情報法(法情報学): 第1講
情報とは何か
法律では「情報」についての定義は特にない。一般の意味は例えば以下のよう。
- 広辞苑(第五版)
①あることについてのしらせ ②判断を下したり行動を起したりするために必要な,種々の媒体を介しての知識
- 大辞林(第二版)
①事物・出来事などの内容・様子。また,その知らせ。②(information)ある特定の目的について,適切な判断を下したり,行動の意志決定をするために役立つ資料や知識。③機械系や生体系に与えられる指令や信号。例えば遺伝情報など。④物質・エネルギーとともに,現代社会を構成する要素の一。
- 新明解国語辞典[第五版]
ある事柄に関して伝達(入手)されるデータ(の内容)。〔通常は,送り手・受け手にとって何らかの意味を持つ(形に並んでいる)データを指すが,データの表わす意味内容そのものを指すこともある。さらに,そのデータをもとにして適切な決定を下したり行動をとったりするという判断材料としての側面に重点を置く場合も多い。また,個別のデータが生のまま未整理の段階にとどまっているというニュアンスで用いられることもあり,知識に比べて不確実性を包含した用語〕
他方,情報学では以下のように定義される。
- 情報システムハンドブック (培風館・1989年)
ある現象に関して認識されていること,またはその一部
情報・知識の性質
- 情報・知識は,無体物(=空間の一部を占める存在ではない)なので,物理的にコントロールできない。

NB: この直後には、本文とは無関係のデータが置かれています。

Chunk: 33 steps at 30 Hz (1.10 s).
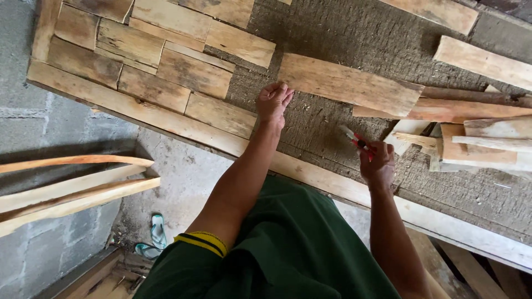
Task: Cutting thin wood scraps with a utility knife and arranging them into a tile-like pattern on a floor-level surface.
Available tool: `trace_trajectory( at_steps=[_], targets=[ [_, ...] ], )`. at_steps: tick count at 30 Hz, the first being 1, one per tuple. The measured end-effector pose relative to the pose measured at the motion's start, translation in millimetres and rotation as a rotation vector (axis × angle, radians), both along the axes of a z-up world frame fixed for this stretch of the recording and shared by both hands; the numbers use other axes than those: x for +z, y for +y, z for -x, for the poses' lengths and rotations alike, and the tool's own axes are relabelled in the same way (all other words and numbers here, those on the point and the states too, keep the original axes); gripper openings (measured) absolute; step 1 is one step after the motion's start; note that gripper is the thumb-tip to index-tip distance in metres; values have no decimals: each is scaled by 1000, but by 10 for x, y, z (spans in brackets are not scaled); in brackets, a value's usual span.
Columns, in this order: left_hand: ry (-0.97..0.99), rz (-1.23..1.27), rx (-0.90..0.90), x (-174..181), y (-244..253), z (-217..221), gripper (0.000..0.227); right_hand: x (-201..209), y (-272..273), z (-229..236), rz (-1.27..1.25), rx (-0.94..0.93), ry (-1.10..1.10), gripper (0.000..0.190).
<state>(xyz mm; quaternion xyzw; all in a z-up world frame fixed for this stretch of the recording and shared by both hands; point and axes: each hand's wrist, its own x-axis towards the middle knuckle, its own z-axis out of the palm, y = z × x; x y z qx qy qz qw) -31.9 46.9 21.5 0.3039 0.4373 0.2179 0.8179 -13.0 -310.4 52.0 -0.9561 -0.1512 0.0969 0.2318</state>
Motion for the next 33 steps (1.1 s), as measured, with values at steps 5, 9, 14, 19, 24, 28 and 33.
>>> trace_trajectory(
  at_steps=[5,9,14,19,24,28,33],
  targets=[
    [-40,3,-2,-73,-17,-42,17,-86,-7,-28,72,23,-69,36],
    [-65,-11,-15,-46,-16,-69,17,-106,11,-22,130,-25,-91,35],
    [-110,-24,-23,-153,-61,-99,16,1,43,11,96,-36,-118,35],
    [-128,-27,-33,19,-91,-125,15,-40,31,-23,104,-54,-105,38],
    [10,-63,-22,518,-167,-141,13,-240,-61,-49,155,-48,-73,36],
    [-20,-62,-16,475,-196,-167,13,-245,-64,-47,154,-51,-69,35],
    [-32,-86,12,506,-294,-219,16,-196,-44,-47,154,-62,-55,35]
  ],
)
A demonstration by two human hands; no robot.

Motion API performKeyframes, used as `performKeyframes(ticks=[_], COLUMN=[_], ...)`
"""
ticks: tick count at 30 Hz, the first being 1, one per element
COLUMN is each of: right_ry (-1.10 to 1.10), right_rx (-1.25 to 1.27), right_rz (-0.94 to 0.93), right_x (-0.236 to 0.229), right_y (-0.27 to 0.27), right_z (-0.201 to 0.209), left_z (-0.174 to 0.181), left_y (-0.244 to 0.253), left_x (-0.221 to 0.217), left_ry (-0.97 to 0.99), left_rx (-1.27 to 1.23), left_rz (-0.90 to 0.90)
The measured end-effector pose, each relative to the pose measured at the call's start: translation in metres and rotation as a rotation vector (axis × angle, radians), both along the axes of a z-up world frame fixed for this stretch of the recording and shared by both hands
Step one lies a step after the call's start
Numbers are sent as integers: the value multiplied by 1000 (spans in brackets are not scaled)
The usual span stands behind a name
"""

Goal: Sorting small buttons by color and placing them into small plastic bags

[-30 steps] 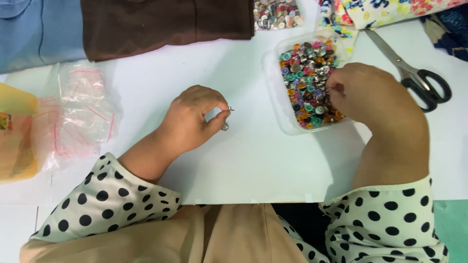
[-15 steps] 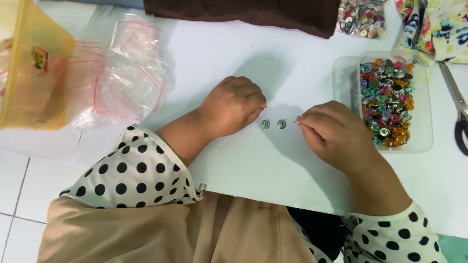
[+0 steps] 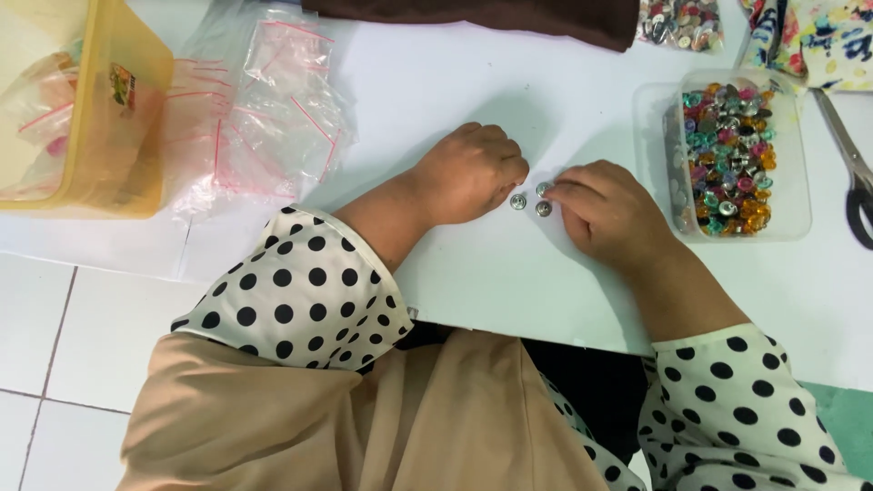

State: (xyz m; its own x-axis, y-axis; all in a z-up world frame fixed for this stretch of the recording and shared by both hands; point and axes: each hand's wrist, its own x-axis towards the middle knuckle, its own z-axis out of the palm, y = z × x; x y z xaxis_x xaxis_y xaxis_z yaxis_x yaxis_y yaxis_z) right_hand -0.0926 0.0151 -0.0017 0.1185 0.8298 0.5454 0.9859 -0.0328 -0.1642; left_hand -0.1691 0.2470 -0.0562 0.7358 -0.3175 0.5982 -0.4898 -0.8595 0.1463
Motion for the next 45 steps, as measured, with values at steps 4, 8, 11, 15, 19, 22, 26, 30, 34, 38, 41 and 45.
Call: performKeyframes(ticks=[4,8,11,15,19,22,26,30,34,38,41,45], right_ry=[75,90,108,113,160,182,225,311,361,370,368,316], right_rx=[38,36,46,60,52,9,-42,-93,-77,-97,-98,-15], right_rz=[-7,21,93,109,74,21,22,-43,0,14,20,85], right_x=[11,9,0,1,2,3,12,15,11,5,2,9], right_y=[-3,-9,-3,-2,-5,-5,0,-13,-13,-4,-3,-4], right_z=[-6,-13,-1,-6,-18,-23,-20,-31,-28,-12,-7,-8], left_z=[9,6,8,15,19,26,24,13,4,7,11,22], left_y=[3,-1,-1,-2,-5,-1,9,2,-15,-14,-15,-20], left_x=[-4,-6,-4,-4,-12,-17,-15,-12,-16,-15,-18,-16], left_ry=[50,151,177,216,220,259,277,273,216,175,195,231], left_rx=[3,-41,-42,-32,-17,-15,-28,-12,-61,-76,-116,-173], left_rz=[19,-10,-8,-20,-12,-2,-3,-34,-68,-58,-69,-65])
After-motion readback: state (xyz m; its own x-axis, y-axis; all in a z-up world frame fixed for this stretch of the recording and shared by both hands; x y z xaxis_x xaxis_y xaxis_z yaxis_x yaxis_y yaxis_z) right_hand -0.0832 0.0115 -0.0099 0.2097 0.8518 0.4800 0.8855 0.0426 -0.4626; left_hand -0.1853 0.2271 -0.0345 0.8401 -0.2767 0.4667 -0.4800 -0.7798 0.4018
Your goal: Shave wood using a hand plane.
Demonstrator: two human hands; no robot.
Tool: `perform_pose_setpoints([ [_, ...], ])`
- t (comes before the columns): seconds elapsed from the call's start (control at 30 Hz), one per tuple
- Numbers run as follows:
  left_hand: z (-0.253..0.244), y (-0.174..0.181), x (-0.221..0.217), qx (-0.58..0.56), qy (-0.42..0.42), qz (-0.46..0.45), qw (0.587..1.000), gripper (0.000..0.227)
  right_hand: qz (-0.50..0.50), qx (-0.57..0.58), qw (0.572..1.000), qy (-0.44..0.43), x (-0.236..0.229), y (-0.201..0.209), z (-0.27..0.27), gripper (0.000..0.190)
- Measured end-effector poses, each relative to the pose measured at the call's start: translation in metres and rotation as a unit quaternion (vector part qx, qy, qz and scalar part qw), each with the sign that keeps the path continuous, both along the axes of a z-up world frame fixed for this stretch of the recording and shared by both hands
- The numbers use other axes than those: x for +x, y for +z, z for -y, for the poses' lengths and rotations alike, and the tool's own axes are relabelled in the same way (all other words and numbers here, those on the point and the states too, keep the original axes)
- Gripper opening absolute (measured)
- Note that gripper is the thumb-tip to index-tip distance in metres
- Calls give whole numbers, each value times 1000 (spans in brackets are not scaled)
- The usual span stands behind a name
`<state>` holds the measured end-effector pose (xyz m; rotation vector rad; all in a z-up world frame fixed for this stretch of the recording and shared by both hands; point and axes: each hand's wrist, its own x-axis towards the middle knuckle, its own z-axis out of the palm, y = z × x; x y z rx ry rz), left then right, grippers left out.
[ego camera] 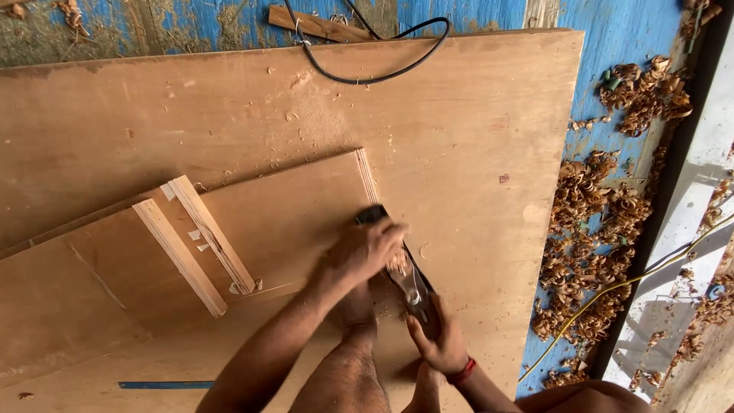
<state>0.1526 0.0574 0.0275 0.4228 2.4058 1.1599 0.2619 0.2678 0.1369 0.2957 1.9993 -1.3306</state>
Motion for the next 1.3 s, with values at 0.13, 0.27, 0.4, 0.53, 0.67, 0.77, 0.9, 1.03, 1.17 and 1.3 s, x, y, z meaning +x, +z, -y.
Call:
perform_pose_setpoints([
  [0.13,54,-33,-91,-58,11,-25,998,17,-3,10,1000,11,-108,-31,54,43],
  [0.27,114,-42,-213,-84,193,-186,960,11,-205,-31,978,11,-236,-61,132,38],
  [0.4,131,-22,-256,-17,277,-267,923,18,-265,-54,963,-20,-294,-77,164,36],
  [0.53,90,4,-176,-55,273,-266,923,31,-221,-113,967,-49,-257,-70,114,32],
  [0.67,49,-7,-82,-152,131,-124,972,70,-68,-161,972,-158,-178,-70,26,30],
  [0.77,35,-17,-36,-213,65,-59,973,82,-36,-94,984,-148,-118,-51,-39,31],
  [0.9,45,-35,-35,-232,22,-55,971,90,-27,46,995,-85,-77,-31,-81,38],
  [1.03,50,-17,-66,-236,31,-82,968,90,-79,72,993,-48,-71,-27,-90,39],
  [1.17,44,-19,-61,-299,30,-130,945,87,-82,48,994,-59,-69,-28,-90,40],
  [1.3,32,-37,-24,-293,-6,-102,951,84,-88,59,993,-46,-69,-27,-91,44],
])
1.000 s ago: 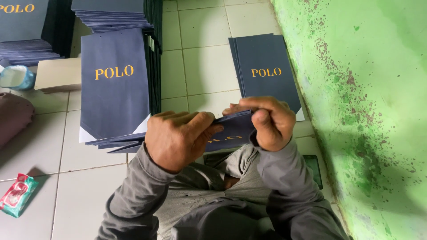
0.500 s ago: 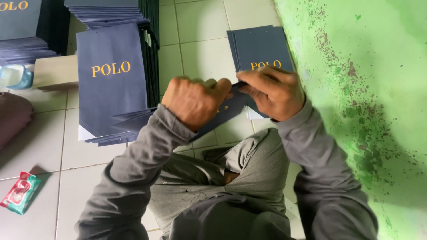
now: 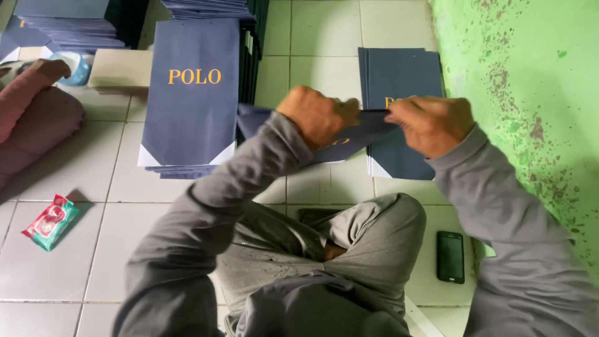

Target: The person sits on the floor and assembles flat blue paper bags with the word 'POLO' printed in gold. They fold the sides and bottom flaps to form the bag shape, then place the finished bag on a stack. The process is repeated for multiple bags.

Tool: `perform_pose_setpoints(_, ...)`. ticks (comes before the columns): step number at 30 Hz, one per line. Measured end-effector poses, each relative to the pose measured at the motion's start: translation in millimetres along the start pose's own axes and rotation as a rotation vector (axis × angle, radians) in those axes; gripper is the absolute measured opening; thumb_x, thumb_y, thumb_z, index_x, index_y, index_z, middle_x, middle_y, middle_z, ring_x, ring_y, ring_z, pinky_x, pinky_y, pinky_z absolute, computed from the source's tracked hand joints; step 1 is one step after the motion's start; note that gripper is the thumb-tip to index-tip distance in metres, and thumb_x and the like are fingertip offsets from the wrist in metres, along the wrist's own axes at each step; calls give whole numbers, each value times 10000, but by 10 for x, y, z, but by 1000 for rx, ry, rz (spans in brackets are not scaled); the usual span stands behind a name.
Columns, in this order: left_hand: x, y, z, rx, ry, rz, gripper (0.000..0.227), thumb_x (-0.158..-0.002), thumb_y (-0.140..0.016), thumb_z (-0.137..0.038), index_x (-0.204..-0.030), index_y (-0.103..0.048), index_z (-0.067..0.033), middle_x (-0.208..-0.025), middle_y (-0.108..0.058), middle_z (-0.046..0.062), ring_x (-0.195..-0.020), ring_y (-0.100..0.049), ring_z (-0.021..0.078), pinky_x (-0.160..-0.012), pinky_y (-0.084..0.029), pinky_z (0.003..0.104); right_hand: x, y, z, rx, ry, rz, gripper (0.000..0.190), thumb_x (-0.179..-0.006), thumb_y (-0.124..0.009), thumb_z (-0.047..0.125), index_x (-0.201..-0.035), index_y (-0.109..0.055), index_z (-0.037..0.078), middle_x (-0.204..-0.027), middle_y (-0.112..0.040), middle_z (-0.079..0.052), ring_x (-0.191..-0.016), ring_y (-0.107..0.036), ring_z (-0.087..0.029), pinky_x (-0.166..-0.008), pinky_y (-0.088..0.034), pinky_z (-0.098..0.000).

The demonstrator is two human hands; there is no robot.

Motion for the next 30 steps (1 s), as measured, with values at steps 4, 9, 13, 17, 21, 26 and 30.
perform_pose_setpoints(4,428,-259,584,-48,37,-173,249,-972,-604,-363,-1115,-765,-238,-715,-762,3,-548,-719,248,-555,-586,466,109,-34,-274,-5,-54,19,112,-1087,-735,271,-1008,-697,202,-728,-636,-5,-702,-693,-276,-601,-573,-413)
perform_pose_setpoints(9,862,-591,1236,291,235,-124,220,-965,-734,-454,-959,-706,-236,-686,-712,37,-611,-692,377,-613,-565,486,28,-83,-428,-372,-128,51,82,-986,-822,23,-1020,-747,21,-714,-684,-164,-658,-678,-411,-542,-536,-492)
perform_pose_setpoints(13,883,-318,1207,492,132,-236,194,-999,-821,-243,-907,-751,-88,-674,-697,48,-535,-638,199,-457,-469,376,-46,-15,-473,-467,-108,105,178,-954,-837,-99,-1096,-742,-151,-907,-760,-226,-846,-769,-313,-702,-641,-355)
perform_pose_setpoints(17,963,-434,1295,850,228,-365,212,-967,-855,-141,-903,-714,4,-755,-659,81,-645,-589,164,-555,-488,314,83,-107,-703,-586,-339,-14,226,-978,-905,72,-1033,-772,-103,-807,-700,-186,-682,-617,-219,-598,-513,-304)
perform_pose_setpoints(21,1048,-533,1308,1121,398,-514,283,-991,-776,-253,-1046,-684,9,-992,-722,115,-870,-669,194,-748,-558,304,236,-312,-805,-800,-544,-61,251,-1009,-818,34,-1182,-703,-107,-983,-726,-245,-857,-733,-282,-777,-656,-357)
perform_pose_setpoints(26,1114,-912,1192,1274,434,-603,264,-1019,-731,-240,-1108,-666,0,-1007,-655,78,-939,-611,179,-833,-526,313,501,-725,-987,-786,-603,-100,279,-997,-866,8,-999,-593,-47,-865,-620,-175,-795,-643,-234,-790,-626,-388)
perform_pose_setpoints(30,1177,-1218,1050,1337,428,-545,363,-1036,-690,-242,-1290,-631,12,-1214,-686,85,-1149,-630,186,-1021,-545,345,783,-1156,-1061,-768,-721,-94,500,-980,-932,66,-737,-494,66,-707,-497,-51,-739,-648,-163,-636,-579,-342)
Point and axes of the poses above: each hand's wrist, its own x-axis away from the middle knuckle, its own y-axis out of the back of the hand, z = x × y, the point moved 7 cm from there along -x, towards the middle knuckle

- 情報・知識は,多くの人に伝播して共有されることにより人類共通の財産となる。
- 逆に情報・知識の有無ないし多寡によって,経済的利益を大きく得たり失ったりすることもある。= 情報・知識が財産としての価値を有することがある。
情報に関する法律
- 情報流通と私法上の権利・利益: 情報の発信・流通が他人の権利・利益を侵害することがある。
- 民法(不法行為)
- 特定電気通信役務提供者の損害賠償責任の制限及び発信者情報の開示に関する法律(プロバイダ責任制限法) など
- 私法上の財産としての情報: 主に「知的財産」としてこれを保護するさまざまな法令がある。
- 特許法
- 意匠法
- 商標法
- 著作権法 など
- 情報に関する行為を罰する法: 刑法その他の刑罰法令によって情報に関する一定の行為を犯罪とし,それに刑罰を科す。
- 刑法
- 不正アクセス行為の禁止等に関する法律(不正アクセス禁止法)
- 特定電子メールの送信の適正化等に関する法律(特定電子メール送信適正化法,迷惑メール防止法) など
- 行政法上での情報: 権力機関や大資本が有する情報を規律する。また情報流通に携わる者に対する規制。
- 行政機関の保有する情報の公開に関する法律
- 個人情報保護法
- 放送法
- 電気通信事業法 など
情報に関する倫理・道徳
情報化社会に特有の倫理・道徳(moral, ethics)が考えられる。
例えば,ブログがコメントによって “炎上” するなどの集団心理,匿名ゆえの無遠慮な発言など,コミュニケーションに関わる倫理・道徳の問題が少なからず考えられる。